Grâce à une recherche documentée, François-Xavier Lefranc restitue les tribulations du colonel Armand en Amérique. C’est une forte tête. Il se bat comme un beau diable aux côtés des insurgés. Son courage est exceptionnel. Washington le fait général. Il est incontestablement un des héros de la guerre d’Indépendance américaine.
Le retour en France va être douloureux. Il considère que la Convention malmène la Bretagne, qu’un vent de peur s’y est installé. « La tempête de la révolution soufflait partout, dans les bois et les chemins, les landes et les marais, où l’on parlait de moins en moins des libertés bretonnes et de plus en plus ses souffrances des pauvres et de la faim des miséreux. » Le marquis de La Rouërie va initier une conspiration qui sera à l’origine de la chouannerie. Sa tête est mise à prix. Il réussit à échapper aux poursuites, mais va être trahi par un ami médecin. Il sera finalement emporté par la maladie alors qu’il se cachait au manoir de La Guyomarais en janvier 1793. Il fut enterré dans le jardin, mais les Révolutionnaires le déterrèrent 25 jours plus tard… pour le décapiter.

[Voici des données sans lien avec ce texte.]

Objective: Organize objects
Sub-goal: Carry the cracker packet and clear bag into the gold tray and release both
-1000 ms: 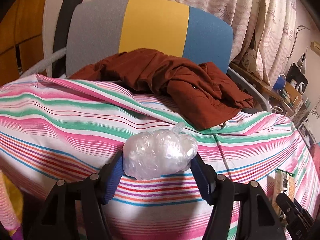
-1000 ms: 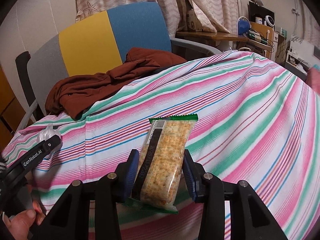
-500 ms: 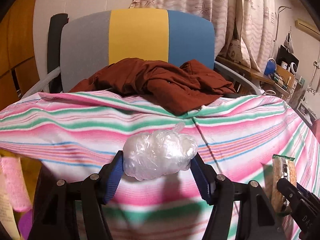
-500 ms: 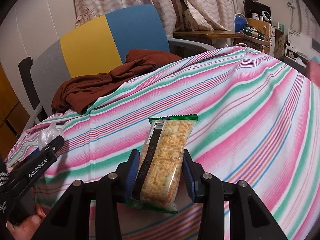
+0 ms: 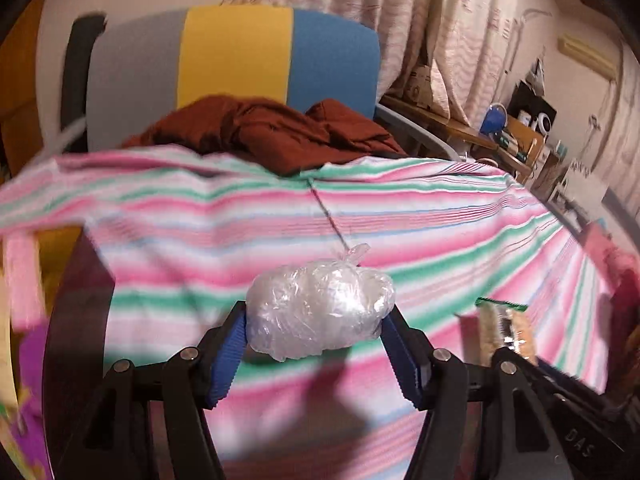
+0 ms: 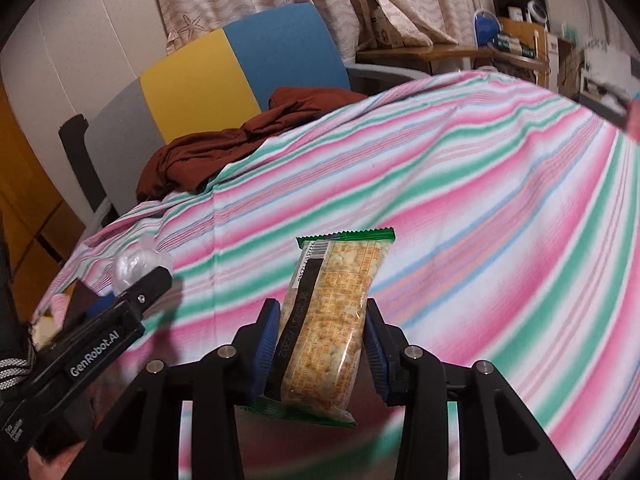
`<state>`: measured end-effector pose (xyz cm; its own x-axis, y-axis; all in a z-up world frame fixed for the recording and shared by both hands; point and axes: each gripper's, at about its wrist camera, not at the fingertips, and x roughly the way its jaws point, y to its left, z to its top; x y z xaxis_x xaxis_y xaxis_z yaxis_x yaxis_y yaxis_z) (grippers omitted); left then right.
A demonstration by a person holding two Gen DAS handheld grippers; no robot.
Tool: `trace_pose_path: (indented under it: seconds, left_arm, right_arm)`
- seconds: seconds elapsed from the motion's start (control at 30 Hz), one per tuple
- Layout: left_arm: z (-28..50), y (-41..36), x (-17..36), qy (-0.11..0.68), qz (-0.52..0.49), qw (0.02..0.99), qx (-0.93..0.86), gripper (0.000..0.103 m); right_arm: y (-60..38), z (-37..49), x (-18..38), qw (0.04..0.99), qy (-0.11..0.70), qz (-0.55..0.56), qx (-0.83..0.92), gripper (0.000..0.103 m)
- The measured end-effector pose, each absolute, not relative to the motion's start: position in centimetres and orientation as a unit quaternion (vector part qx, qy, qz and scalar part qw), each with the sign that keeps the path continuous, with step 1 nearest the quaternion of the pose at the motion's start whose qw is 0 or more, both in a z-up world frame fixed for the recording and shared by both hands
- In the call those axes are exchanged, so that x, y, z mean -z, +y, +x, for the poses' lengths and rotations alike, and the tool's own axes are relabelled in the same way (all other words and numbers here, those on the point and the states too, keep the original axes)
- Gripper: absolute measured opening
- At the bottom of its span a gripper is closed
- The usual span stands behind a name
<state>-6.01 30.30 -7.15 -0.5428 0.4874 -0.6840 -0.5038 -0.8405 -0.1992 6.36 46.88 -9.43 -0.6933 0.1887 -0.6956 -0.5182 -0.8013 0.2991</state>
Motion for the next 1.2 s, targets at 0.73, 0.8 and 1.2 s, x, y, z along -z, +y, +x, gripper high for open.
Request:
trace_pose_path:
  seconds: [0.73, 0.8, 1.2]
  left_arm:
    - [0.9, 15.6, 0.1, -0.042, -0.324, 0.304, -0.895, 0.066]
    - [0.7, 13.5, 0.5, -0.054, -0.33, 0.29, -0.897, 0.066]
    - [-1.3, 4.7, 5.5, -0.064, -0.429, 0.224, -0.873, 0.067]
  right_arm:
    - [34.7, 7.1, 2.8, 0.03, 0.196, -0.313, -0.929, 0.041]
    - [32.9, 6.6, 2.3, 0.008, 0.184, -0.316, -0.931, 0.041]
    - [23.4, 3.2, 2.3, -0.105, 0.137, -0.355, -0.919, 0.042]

En Bretagne, la guerre des chouans a laissé une empreinte profonde. Le romancier le sait mieux que personne, lui qui est né et a grandi dans ce pays du Couesnon et a entendu raconter cette histoire durant son enfance. Il relate la vie romanesque du marquis rebelle comme dans un roman de cape et d’épée d’Alexandre Dumas ou de Barbey d’Aurevilly. Avec passion et un long et minutieux travail de recherche.
Bruno SOURDIN.
François-Xavier Lefranc: « Je boirai mon sang », éditions Robert Laffont.